Housing Accessibility Laws: Compliance Makes Everyone a Winner!
Housing that is available and accessible to persons with disabilities is a cornerstone of America’s disability policy. Just consider the Fair Housing Amendments Act (FHAA), which is a federal civil rights law that, among other things, requires those who design and construct multi-family housing to do so in a way that is accessible to people with disabilities. Many states also have passed similar legislation. Decades ago, for example, Illinois passed the Environmental Barriers Act (EBA), which is implemented through the Illinois Accessibility Code (IAC).
No wonder. The federal government estimates that more than 50 million Americans (approximately 17% of our national population) endure some kind of disability. The accessibility market is growing fast. According to federal government estimates, by the year 2030, 71.5 million baby boomers will be over the age of 65 and will demand built environments that respond to their age-related physical changes. Collectively, these Americans have billions of dollars in discretionary spending power, according to the U.S. Department of Labor.
In light of this substantial and very real need, one would expect the American housing market to be ripe with options. Unfortunately, that is not the case. In fact, many building owners are woefully uninformed about the extent to which accessible housing is needed, and many design professionals remain unaware of the FHAA and other federal, state and local laws that set forth design requirements for accessible housing.
The FHAA and the EBA were passed, in part, to remove architectural barriers from the built environment and thereby afford Americans with disabilities greater access to the same housing, goods and services that are available to all other Americans. Even though a decade or more has passed since these laws were enacted, accessible housing is not plentiful. Furthermore, owners of multi-family housing properties and the professionals who design them often find themselves on the receiving end of expensive accessibility claims because they fail to meet many of the design requirements that federal, state and local laws have attempted to implement.
A Roadmap for Compliance in Chicago
Residential building owners with projects in Chicago can easily avoid such claims by adhering to Chapter 18-11 of the Municipal Code of Chicago (Chapter 18). Enacted in 2004, Chapter 18 incorporates the most stringent accessibility codes, standards and guidelines of the FHAA, the EBA and the Americans with Disabilities Act (ADA) into one comprehensive and technically coordinated set of requirements. However, it differs from these federal and state laws in a few important ways.
For example, Chapter 18 requires the City of Chicago to perform an accessibility audit of the construction documents for multi-family housing projects at the plan review stage. This should provide a building owner with the benefit of knowing—before the first brick is laid—whether a project complies with federal and state accessibility laws. In the end, owners that carefully adhere to Chapter 18 have a much greater chance of providing effective, accessible housing to those who need it, while avoiding unnecessary exposure to time-consuming and costly accessibility claims in the process.

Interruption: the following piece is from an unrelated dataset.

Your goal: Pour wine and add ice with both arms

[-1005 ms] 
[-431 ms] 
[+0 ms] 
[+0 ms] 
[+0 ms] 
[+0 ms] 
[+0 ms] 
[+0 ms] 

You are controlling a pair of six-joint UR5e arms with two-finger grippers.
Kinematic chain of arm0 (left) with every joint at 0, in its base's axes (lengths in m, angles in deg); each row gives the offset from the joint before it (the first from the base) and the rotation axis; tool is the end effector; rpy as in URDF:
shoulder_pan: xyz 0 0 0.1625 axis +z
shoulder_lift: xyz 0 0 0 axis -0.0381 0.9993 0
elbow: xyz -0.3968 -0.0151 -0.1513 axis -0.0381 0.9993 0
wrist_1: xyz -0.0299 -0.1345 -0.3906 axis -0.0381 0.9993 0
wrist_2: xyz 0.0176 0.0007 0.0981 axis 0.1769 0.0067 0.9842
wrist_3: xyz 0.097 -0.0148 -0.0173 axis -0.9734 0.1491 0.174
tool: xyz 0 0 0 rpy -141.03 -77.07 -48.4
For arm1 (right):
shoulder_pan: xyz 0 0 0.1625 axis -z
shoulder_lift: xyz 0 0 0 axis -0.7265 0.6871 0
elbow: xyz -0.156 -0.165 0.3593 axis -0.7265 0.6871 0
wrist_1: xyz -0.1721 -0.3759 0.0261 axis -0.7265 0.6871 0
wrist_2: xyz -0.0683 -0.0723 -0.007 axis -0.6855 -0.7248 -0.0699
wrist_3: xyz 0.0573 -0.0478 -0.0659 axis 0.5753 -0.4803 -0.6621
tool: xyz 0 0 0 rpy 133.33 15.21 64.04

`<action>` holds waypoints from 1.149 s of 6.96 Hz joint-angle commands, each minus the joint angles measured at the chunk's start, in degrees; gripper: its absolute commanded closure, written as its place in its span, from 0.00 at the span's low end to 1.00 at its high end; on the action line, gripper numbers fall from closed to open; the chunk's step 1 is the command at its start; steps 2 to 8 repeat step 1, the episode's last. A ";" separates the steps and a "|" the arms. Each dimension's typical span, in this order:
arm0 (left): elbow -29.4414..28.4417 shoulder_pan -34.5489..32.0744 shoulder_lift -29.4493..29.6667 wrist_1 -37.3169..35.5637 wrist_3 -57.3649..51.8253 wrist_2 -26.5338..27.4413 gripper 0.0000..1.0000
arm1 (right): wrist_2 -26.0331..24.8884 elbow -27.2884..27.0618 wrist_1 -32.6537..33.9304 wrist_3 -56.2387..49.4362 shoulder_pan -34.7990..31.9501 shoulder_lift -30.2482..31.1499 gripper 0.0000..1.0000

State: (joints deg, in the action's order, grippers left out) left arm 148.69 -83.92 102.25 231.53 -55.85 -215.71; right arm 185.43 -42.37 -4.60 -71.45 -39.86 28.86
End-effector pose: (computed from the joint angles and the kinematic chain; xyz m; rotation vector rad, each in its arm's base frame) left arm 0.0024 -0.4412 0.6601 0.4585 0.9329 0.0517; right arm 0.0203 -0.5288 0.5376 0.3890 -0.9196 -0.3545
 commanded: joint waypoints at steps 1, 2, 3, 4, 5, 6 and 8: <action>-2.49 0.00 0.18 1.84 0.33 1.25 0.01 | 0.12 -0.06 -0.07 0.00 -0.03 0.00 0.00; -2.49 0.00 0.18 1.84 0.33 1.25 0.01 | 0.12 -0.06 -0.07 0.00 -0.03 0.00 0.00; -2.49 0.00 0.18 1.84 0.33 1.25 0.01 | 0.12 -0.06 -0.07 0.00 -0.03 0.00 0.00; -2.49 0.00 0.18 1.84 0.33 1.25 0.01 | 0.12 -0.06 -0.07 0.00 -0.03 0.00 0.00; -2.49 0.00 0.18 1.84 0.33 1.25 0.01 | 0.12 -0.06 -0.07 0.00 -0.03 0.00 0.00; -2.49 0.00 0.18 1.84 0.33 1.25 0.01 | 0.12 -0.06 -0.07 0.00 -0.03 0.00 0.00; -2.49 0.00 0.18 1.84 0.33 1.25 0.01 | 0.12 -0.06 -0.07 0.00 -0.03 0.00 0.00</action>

Chapter 18 also differs in the area of building conversions. For example, the FHAA and the IAC currently do not apply to the conversion of an existing non-residential building to residential use. Unless it is technically infeasible, however, Chapter 18 expressly applies its new construction provisions to all portions of an existing building that are altered concurrently with a change to a multi-family occupancy with 20 or more units.
In some cases, Chapter 18 requires more accessible housing units than the IAC. For example, in multi-family housing properties with three stories or less containing more than 20 dwelling units, at least 2% (but not less than one unit) must be accessible. In planned developments, including those that incorporate townhouses, Chapter 18 generally requires 10% of the units to be adaptable for use by people with disabilities. Furthermore, on the construction documents submitted for an initial permit application, Chapter 18 requires the architect to show all adaptive design features in a kitchen, including elevations that illustrate what the space will look like after it has been adapted for use by people with disabilities.
Another important distinction of Chapter 18 is the detailed set of requirements for visitable units in planned developments. A visitable unit is one that is designed and constructed so that people with disabilities can approach, enter and circulate through the entrance level of the unit. The entrance level must include a habitable space of no less than 70 square feet and a toilet room that can be used by a person in a wheelchair.
Chapter 18 also may be a useful guide on Illinois projects located outside Chicago. Since it adopts the most stringent elements of the FHAA, the ADA and the EBA, adherence to Chapter 18’s requirements should prove a safe harbor for compliance with all three laws.
Copies of Chapter 18 are available online at no charge from the Mayor’s Office for People with Disabilities at www.cityofchicago.org/disabilities. In addition, the City of Chicago periodically conducts training sessions on Chapter 18 requirements.
Building owners who want to serve people with disabilities and aging baby boomers well, while avoiding costly and time-consuming accessibility claims, should develop a working knowledge of Chapter 18, as well as the ways in which it differs from the FHAA, the ADA and the EBA. Likewise, owners should require their design professionals to discuss with them how the design requirements of these laws will impact each project they choose to undertake.
Where accessibility is concerned, compliance is the name of the game and owners should welcome this obligation with open arms. Doing so is not just the law—it also makes good business sense.